Personal information
- Full name: Frank King
- Born: 6 April 1911 Lewisham, London, England
- Died: 1 November 1996 (aged 85) Sherborne, Dorset, England
- Batting: Right-handed
- Bowling: Right-arm fast-medium

Domestic team information
- 1937–1954: Dorset
- 1934–1935: Cambridge University

Career statistics
| Competition | First-class |
| Matches | 10 |
| Runs scored | 68 |
| Batting average | 6.80 |
| 100s/50s | –/– |
| Top score | 16* |
| Balls bowled | 1,509 |
| Wickets | 22 |
| Bowling average | 27.95 |
| 5 wickets in innings | 2 |
| 10 wickets in match | – |
| Best bowling | 6/64 |
| Catches/stumpings | 7/– |
- Source: Cricinfo, 21 November 2011

= Frank King (English cricketer) =

English cricketer

Frank King (6 April 1911 - 1 November 1996) was an English cricketer. King was a right-handed batsman who bowled right-arm fast-medium. He was born at Lewisham, London and educated at Dulwich College.

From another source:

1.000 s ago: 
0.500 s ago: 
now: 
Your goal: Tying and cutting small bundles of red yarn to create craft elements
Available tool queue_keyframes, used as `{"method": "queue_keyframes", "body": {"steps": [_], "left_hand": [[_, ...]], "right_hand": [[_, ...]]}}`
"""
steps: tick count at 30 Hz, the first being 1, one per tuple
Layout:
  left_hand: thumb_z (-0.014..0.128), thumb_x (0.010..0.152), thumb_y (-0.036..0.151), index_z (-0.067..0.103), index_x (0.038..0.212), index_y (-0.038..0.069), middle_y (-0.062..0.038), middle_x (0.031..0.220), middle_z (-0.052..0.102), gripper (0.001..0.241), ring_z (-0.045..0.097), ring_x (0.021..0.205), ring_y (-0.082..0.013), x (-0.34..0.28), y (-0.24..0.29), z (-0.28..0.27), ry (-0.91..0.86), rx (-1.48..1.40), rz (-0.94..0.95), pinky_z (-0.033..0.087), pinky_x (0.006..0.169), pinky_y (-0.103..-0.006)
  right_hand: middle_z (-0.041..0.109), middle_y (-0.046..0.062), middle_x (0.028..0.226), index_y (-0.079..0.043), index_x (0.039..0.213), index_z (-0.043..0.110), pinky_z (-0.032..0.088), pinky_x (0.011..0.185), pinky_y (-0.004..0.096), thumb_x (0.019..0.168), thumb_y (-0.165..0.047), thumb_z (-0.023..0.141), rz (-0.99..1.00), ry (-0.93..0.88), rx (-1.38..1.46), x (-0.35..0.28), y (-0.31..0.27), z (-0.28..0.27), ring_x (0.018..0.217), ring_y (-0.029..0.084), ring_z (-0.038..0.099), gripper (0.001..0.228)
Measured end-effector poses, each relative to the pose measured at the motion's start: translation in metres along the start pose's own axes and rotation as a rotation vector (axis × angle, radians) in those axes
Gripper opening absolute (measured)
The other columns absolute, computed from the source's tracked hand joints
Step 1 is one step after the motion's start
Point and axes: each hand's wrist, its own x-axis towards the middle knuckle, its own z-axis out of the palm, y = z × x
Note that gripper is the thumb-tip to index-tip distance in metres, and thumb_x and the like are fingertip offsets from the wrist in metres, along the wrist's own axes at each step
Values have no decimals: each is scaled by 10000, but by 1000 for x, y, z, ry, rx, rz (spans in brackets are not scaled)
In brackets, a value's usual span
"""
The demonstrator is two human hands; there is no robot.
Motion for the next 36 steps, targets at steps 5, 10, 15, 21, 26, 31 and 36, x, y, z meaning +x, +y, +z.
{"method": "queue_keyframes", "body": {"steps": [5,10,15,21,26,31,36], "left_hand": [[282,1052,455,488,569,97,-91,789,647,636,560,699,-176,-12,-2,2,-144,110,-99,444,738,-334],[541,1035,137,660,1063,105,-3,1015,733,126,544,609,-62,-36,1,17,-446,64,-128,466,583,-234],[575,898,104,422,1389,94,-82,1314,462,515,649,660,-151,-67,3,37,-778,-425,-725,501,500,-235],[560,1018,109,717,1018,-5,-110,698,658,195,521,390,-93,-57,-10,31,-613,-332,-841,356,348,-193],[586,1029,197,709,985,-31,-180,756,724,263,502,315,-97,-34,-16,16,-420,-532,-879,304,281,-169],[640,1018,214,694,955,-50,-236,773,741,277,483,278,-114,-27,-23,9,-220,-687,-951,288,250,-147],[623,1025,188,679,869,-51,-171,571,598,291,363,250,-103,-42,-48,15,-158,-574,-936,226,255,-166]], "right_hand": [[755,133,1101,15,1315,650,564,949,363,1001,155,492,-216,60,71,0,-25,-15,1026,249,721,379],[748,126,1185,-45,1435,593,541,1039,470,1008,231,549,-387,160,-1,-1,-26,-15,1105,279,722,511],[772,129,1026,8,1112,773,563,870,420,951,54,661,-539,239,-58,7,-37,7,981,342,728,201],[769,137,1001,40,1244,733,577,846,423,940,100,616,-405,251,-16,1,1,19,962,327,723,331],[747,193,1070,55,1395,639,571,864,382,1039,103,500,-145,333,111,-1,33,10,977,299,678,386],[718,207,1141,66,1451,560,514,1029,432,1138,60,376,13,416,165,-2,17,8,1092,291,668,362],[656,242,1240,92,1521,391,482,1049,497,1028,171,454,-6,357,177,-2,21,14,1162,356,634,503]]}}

King made his first-class debut for Cambridge University against Northamptonshire in 1934. He made nine further first-class appearances for the university, the last of which came against the Free Foresters in 1935. In his ten first-class appearances, he scored 68 runs at an average of 6.80, with a high score of 16 not out. With the ball, he took 22 wickets at a bowling average of 27.95, with best figures of 6/64. These figures, which were one of two five wicket hauls he took, came against Worcestershire in 1934.

In 1937, King made his debut for Dorset in the Minor Counties Championship against Wiltshire. He played for Dorset after World War II, making a total of 49 Minor Counties Championship appearances from 1937 to 1954.

He died at Sherborne, Dorset on 1 November 1996.